**AIM OF THE EXERCISE:** Go through the data and count each line that has the string "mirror". Give that count alone.

DATA EXTRACT START

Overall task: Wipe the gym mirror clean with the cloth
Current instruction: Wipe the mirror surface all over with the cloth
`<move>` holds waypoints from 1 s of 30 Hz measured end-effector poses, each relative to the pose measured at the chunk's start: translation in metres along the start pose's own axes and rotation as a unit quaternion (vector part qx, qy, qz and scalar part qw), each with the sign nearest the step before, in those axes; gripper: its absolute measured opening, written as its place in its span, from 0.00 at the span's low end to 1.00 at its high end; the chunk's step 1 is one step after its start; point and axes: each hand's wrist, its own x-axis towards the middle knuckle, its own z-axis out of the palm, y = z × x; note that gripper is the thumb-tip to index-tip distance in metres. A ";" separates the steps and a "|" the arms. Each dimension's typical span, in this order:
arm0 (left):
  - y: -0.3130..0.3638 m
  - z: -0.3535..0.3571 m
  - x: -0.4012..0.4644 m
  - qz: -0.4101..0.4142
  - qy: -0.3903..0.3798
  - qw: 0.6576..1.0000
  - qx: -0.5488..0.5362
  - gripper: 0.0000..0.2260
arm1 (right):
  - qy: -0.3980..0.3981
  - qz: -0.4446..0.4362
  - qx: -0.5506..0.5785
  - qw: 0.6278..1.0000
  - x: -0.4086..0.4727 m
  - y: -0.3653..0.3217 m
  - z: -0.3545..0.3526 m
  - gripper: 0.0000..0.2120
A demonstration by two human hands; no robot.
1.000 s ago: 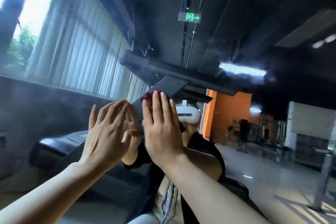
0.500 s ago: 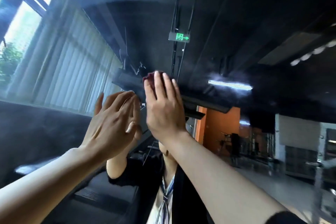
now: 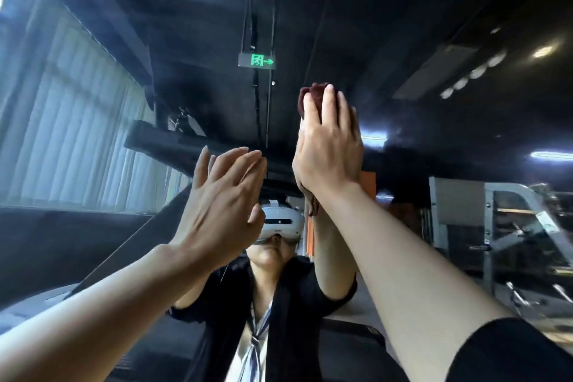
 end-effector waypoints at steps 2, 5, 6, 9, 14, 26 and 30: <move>0.030 0.009 0.007 0.004 -0.007 1.000 -0.011 0.31 | 0.002 0.012 -0.005 1.000 -0.008 0.032 -0.007 0.23; 0.069 0.022 0.011 0.017 -0.014 1.000 -0.017 0.29 | 0.006 0.024 -0.008 1.000 -0.021 0.073 -0.012 0.22; 0.076 0.025 0.011 0.019 -0.017 1.000 -0.016 0.29 | 0.005 0.028 -0.007 1.000 -0.024 0.083 -0.014 0.22; 0.103 0.032 0.012 0.017 -0.020 0.999 -0.018 0.30 | -0.001 0.039 -0.017 0.999 -0.034 0.114 -0.019 0.23; 0.133 0.037 0.008 0.017 -0.038 0.999 -0.014 0.31 | -0.008 0.062 -0.018 0.998 -0.057 0.162 -0.030 0.21; 0.130 0.013 -0.007 -0.008 -0.081 0.997 0.008 0.31 | 0.026 0.177 -0.011 0.984 -0.092 0.201 -0.041 0.21; 0.106 0.006 -0.039 -0.036 -0.104 0.994 0.011 0.31 | 0.026 0.110 0.034 0.993 -0.066 0.114 -0.020 0.21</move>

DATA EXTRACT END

**YOUR RESPONSE:** 2